These analyses serve to illustrate that BCC programmes can contribute to national programmes seeking to increase the use of ITNs inside the home. They also offer a viable approach for evaluating the effectiveness of other BCC programmes promoting behaviour that will reduce malaria transmission or mitigate the consequences of infection.
Insecticide-treated bed nets (ITNs) are widely regarded as an effective tool for preventing the transmission of malaria [1, 2]. Over the past decade, efforts to increase the use of ITNs have relied primarily on the routine distribution of bed nets to pregnant women attending antenatal services or on the mass distribution of bed nets to households. While these distributions have increased the proportion of households owning ITNs and the proportion of people sleeping under an ITN the night prior to the survey, there are several reasons for questioning the sole reliance on distribution approaches for increasing ITN use. First, a substantial number of households with an ITN continue to report that they do not use them [3–6]. Second, qualitative studies in many settings have consistently uncovered attitudes and beliefs unrelated to access and availability that contribute to decisions to not sleep under a bed net [7–10]. Third, there are anecdotal reports from the field that households sometimes repurpose usable ITNs for other household uses.
These findings suggest that behaviour-change communication (BCC) programmes may have a role to play in changing these attitudes and promoting the effective use of ITNs.

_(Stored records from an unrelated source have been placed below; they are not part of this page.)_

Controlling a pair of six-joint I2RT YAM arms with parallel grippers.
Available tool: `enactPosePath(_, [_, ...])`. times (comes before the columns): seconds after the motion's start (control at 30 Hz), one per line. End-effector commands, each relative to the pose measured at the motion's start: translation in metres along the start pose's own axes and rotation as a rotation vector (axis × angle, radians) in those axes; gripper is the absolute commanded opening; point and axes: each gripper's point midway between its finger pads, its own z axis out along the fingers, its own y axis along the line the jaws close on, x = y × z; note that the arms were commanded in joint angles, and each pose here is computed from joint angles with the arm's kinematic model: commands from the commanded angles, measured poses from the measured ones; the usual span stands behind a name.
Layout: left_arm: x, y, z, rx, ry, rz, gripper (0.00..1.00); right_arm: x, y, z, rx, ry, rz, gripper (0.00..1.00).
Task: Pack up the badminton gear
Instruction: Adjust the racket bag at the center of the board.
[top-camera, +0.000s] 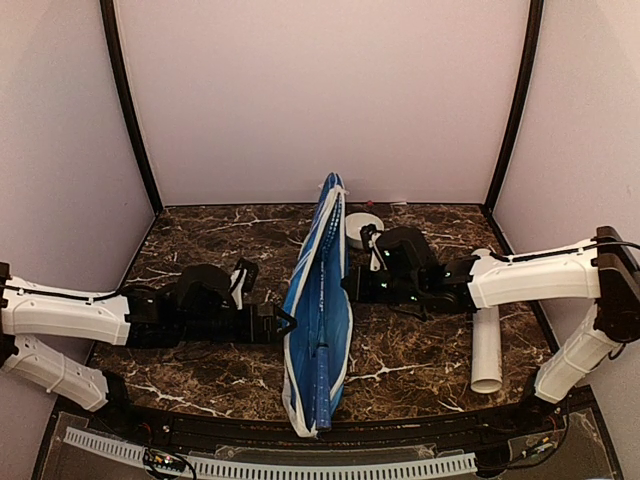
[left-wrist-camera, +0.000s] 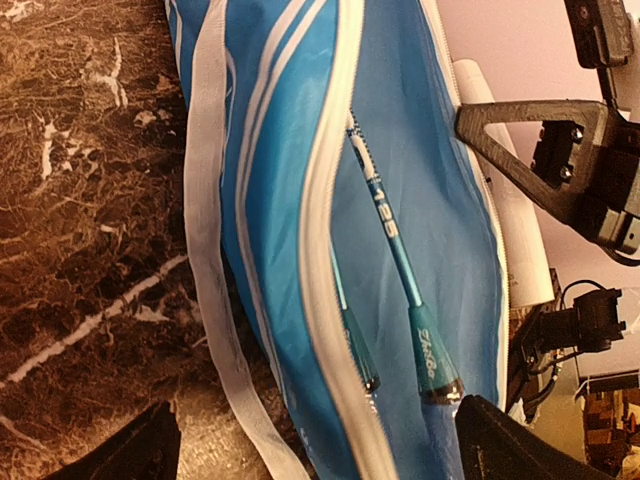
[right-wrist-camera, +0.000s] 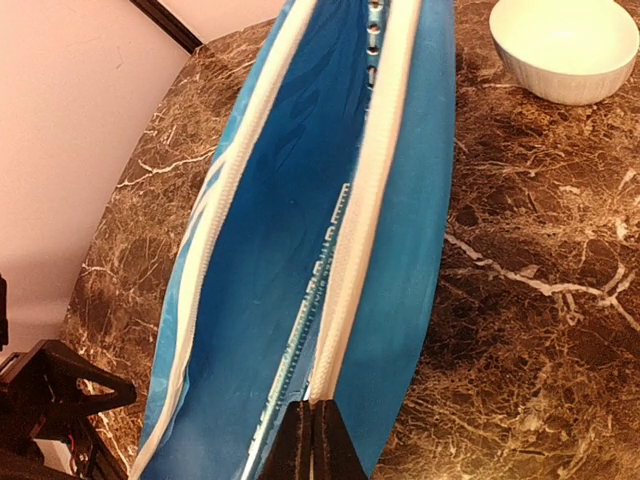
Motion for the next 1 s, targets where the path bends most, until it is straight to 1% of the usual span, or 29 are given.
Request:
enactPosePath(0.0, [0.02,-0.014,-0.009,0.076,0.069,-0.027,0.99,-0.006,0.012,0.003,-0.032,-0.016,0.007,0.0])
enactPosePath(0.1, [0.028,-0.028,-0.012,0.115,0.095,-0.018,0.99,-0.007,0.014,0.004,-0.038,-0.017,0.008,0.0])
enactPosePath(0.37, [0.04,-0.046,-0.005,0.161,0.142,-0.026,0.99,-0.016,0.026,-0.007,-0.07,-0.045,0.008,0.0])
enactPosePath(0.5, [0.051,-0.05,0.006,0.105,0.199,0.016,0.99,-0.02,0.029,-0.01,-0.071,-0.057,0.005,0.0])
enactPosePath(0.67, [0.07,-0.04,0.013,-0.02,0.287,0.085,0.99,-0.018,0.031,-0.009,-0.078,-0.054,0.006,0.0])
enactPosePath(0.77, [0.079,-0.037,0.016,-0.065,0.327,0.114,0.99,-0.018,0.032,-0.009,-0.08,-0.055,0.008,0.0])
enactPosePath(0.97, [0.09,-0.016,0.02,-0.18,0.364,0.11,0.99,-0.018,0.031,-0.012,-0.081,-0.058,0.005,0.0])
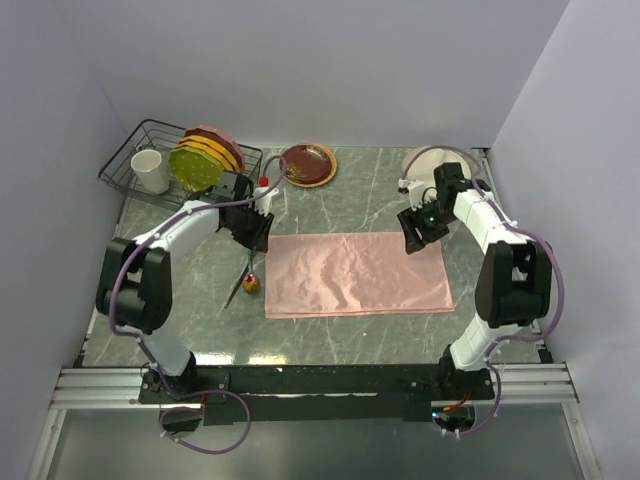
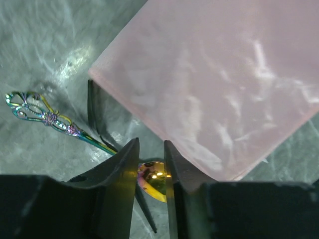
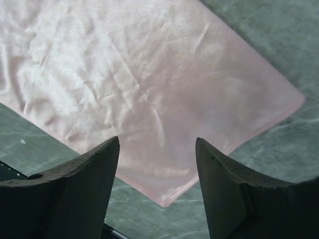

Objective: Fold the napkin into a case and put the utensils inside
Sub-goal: Smooth out the rectangle-folded napkin at the center of the board.

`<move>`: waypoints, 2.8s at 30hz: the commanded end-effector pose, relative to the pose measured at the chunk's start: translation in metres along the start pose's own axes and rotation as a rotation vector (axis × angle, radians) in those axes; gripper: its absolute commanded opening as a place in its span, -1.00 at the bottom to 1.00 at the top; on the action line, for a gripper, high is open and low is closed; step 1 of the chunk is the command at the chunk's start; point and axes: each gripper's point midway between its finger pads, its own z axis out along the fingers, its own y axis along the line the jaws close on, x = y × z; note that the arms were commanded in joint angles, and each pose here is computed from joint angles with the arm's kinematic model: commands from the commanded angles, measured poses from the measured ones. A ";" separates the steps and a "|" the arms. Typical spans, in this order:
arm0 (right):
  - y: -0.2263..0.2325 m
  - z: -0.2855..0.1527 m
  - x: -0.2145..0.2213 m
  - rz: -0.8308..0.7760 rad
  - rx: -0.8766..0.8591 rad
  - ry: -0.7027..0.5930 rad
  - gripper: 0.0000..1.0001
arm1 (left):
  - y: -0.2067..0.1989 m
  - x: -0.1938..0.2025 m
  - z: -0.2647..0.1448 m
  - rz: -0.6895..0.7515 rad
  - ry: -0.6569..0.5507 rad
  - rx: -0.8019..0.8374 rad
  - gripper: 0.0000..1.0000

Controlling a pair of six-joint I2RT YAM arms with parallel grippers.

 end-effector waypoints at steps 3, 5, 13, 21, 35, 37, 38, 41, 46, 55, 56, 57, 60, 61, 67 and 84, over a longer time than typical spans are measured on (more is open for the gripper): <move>0.000 0.026 0.016 0.057 0.016 0.070 0.19 | 0.014 0.009 0.008 -0.023 0.044 -0.027 -0.43; -0.003 0.033 0.025 0.047 0.037 0.093 0.12 | 0.006 0.007 0.008 0.012 0.030 0.009 -0.39; -0.008 0.059 0.072 0.052 0.076 0.213 -0.10 | -0.015 0.018 0.035 0.093 0.097 0.055 -0.42; -0.002 0.056 0.096 0.052 0.086 0.267 -0.13 | -0.012 0.039 0.068 0.104 0.187 0.032 -0.46; 0.024 0.010 0.043 0.126 0.001 0.054 -0.02 | -0.038 -0.034 0.036 0.171 0.017 0.145 -0.21; 0.025 -0.020 0.011 0.143 -0.005 -0.076 0.07 | -0.050 -0.074 0.002 0.160 -0.120 0.163 0.10; 0.026 -0.041 -0.018 0.123 -0.011 -0.177 0.26 | -0.053 -0.096 -0.015 0.172 -0.193 0.145 0.20; 0.026 -0.101 -0.076 0.087 0.049 -0.401 0.57 | -0.057 -0.156 -0.071 0.226 -0.432 0.047 0.60; 0.028 -0.183 -0.153 0.108 0.114 -0.785 1.00 | -0.066 -0.204 -0.119 0.264 -0.672 -0.011 0.99; 0.066 -0.100 -0.172 0.290 -0.451 -0.627 1.00 | -0.103 -0.213 -0.049 -0.008 -0.522 0.443 0.99; 0.071 -0.083 -0.162 0.402 -0.513 -0.574 1.00 | -0.106 -0.208 -0.039 -0.056 -0.497 0.492 0.99; 0.070 -0.079 -0.168 0.397 -0.528 -0.613 1.00 | -0.112 -0.201 -0.025 -0.180 -0.444 0.567 0.99; 0.076 -0.046 -0.158 0.494 -0.594 -0.569 1.00 | -0.125 -0.191 0.002 -0.300 -0.389 0.731 0.99; 0.077 -0.028 -0.152 0.525 -0.617 -0.521 0.99 | -0.127 -0.189 0.008 -0.310 -0.379 0.766 0.99; 0.069 0.021 -0.147 0.619 -0.664 -0.431 1.00 | -0.115 -0.174 0.065 -0.471 -0.271 0.825 0.99; 0.045 0.109 -0.121 0.788 -0.682 -0.274 1.00 | -0.080 -0.116 0.142 -0.681 -0.127 0.817 0.99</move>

An extensive body of literature provides evidence of the effectiveness of BCC for increasing a range of positive health behaviours [11, 12]. Despite this evidence, the widespread use of BCC approaches for promoting ITNs is hampered by continued scepticism regarding their effectiveness.
Much of this scepticism stems from the challenge of evaluating BCC approaches using trials that randomly allocate individuals to treatment or control conditions . Rather than random allocation, individual preferences and opportunities often determine whether a person listens to a programme message on a mass media channel or participates in a group activity within the community. Since the characteristics that influence an individual’s exposure to a programme message may also influence the behaviour targeted by that message, any observed difference in the behaviour between the treatment and control groups is potentially due to the confounding effects of these additional factors.

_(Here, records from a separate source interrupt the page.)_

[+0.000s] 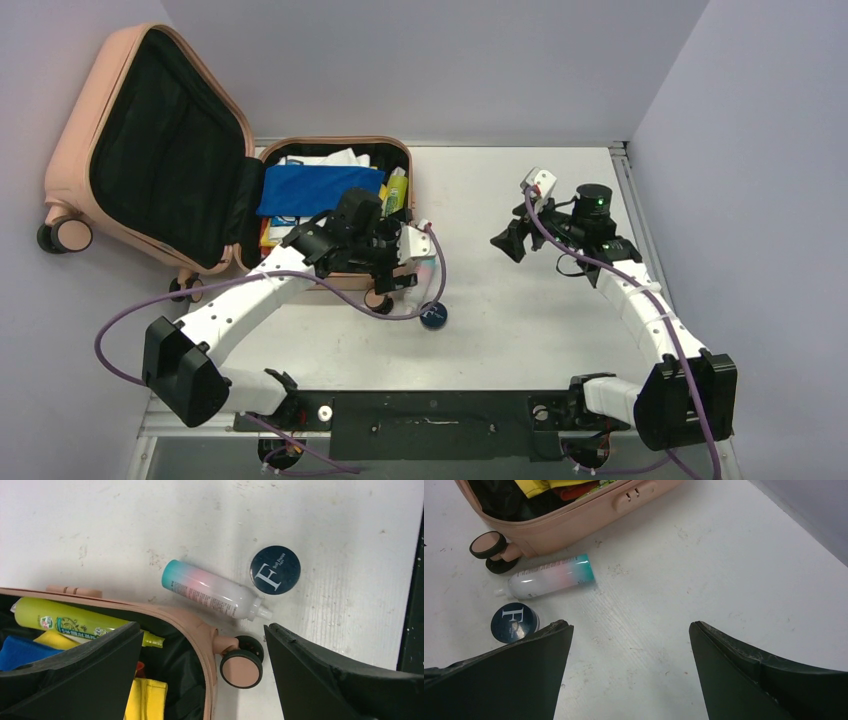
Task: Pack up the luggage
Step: Pick up the makeup from the center of the board, then place the makeup in the luggage, then pick up the makeup from the center of the board.
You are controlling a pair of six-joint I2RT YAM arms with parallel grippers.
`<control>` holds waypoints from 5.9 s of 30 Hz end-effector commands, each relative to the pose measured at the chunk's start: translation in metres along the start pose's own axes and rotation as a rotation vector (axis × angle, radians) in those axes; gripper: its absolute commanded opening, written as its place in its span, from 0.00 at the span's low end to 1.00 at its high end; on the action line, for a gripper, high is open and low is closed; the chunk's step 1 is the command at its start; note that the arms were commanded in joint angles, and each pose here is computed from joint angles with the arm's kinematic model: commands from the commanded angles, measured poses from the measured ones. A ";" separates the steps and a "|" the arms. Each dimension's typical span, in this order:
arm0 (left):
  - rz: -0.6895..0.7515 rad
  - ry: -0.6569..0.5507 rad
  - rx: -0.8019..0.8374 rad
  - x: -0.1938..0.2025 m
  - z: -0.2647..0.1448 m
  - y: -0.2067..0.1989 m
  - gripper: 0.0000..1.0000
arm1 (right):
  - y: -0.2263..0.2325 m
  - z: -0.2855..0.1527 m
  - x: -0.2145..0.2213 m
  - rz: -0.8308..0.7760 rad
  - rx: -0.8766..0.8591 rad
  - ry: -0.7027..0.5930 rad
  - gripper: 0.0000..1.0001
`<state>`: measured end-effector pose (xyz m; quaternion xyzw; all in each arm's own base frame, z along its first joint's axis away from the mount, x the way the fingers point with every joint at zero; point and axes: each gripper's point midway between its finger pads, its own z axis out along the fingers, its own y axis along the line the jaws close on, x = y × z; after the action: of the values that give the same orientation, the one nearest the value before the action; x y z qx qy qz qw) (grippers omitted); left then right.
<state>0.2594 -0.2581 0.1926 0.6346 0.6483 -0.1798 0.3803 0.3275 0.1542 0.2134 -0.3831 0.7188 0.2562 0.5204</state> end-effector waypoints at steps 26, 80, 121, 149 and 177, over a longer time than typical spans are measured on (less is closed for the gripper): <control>0.091 0.257 -0.182 -0.008 0.085 -0.005 0.96 | -0.004 -0.002 -0.015 -0.030 0.003 -0.095 0.90; -0.542 0.731 -0.395 0.107 0.130 -0.004 0.96 | -0.001 -0.002 -0.013 -0.009 -0.024 -0.103 0.90; -0.904 0.137 -0.434 -0.035 0.019 0.180 0.00 | -0.004 -0.006 -0.016 -0.017 -0.012 -0.106 0.90; -1.022 0.354 -0.529 0.094 0.049 0.235 0.11 | -0.002 -0.002 -0.013 0.012 -0.041 -0.106 0.90; -0.089 0.053 0.119 -0.032 0.032 -0.023 0.96 | -0.016 -0.018 -0.026 -0.040 0.040 -0.107 0.90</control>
<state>0.2714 -0.3012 0.2592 0.5272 0.7330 -0.2145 0.3726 0.3260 0.1478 0.2104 -0.3688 0.7108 0.2813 0.5288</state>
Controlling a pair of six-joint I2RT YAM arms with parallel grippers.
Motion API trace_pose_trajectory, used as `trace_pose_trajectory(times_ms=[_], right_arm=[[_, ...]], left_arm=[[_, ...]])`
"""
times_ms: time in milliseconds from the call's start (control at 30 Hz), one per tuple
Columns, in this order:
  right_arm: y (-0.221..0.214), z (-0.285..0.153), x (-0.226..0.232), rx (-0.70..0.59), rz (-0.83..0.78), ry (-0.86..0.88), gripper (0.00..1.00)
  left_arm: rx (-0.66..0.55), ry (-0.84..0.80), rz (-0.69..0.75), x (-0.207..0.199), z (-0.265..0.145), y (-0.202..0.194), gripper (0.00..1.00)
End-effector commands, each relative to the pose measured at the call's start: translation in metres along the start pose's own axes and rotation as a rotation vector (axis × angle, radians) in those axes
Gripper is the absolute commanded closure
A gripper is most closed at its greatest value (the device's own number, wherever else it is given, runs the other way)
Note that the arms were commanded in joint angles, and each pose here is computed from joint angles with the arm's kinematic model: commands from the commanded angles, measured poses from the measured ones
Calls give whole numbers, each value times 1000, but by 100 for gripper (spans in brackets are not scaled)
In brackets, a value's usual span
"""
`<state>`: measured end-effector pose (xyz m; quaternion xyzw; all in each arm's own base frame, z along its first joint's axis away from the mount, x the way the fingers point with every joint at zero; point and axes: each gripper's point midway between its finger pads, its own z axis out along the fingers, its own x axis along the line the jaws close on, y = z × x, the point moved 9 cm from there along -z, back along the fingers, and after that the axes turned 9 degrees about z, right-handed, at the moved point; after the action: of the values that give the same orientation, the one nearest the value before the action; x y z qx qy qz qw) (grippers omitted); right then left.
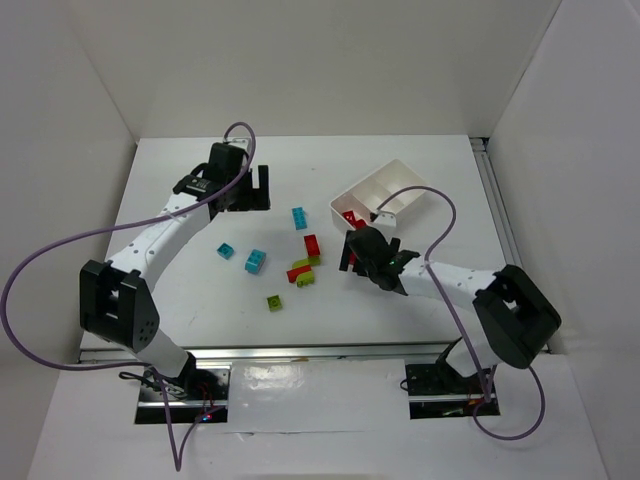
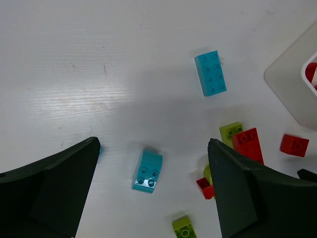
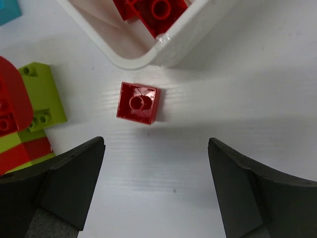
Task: Sort the legos into containers by color
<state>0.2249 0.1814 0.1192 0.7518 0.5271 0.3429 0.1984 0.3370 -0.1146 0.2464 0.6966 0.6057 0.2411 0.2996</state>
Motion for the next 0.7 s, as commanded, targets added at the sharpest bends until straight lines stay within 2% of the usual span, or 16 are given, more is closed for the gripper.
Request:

However, there is a growing recognition within the public health community of alternative evaluation designs that allow for causal attribution using observational data in situations where the random allocation is not feasible [14–16]. One approach, propensity score matching, uses exogenous background variables to create statistically identical intervention and control groups conditioned on those background variables. In this approach, exogenous background variables are regressed on a binary treatment exposure variable to calculate individuals’ propensity to be exposed to the intervention. Using the propensity scores to match similar exposed and unexposed individuals, this approach is able to estimate the causal effect of the treatment on the outcome of interest, assuming two conditions are true. First, this approach assumes that the variables used to construct the propensity score account for all of the potential confounding between exposure to the intervention and the outcome behaviour of interest (conditional independence assumption). And, if the first assumption is true, the matching of exposed and unexposed individuals with similar propensity scores removes all differences related to these background variables between the two groups.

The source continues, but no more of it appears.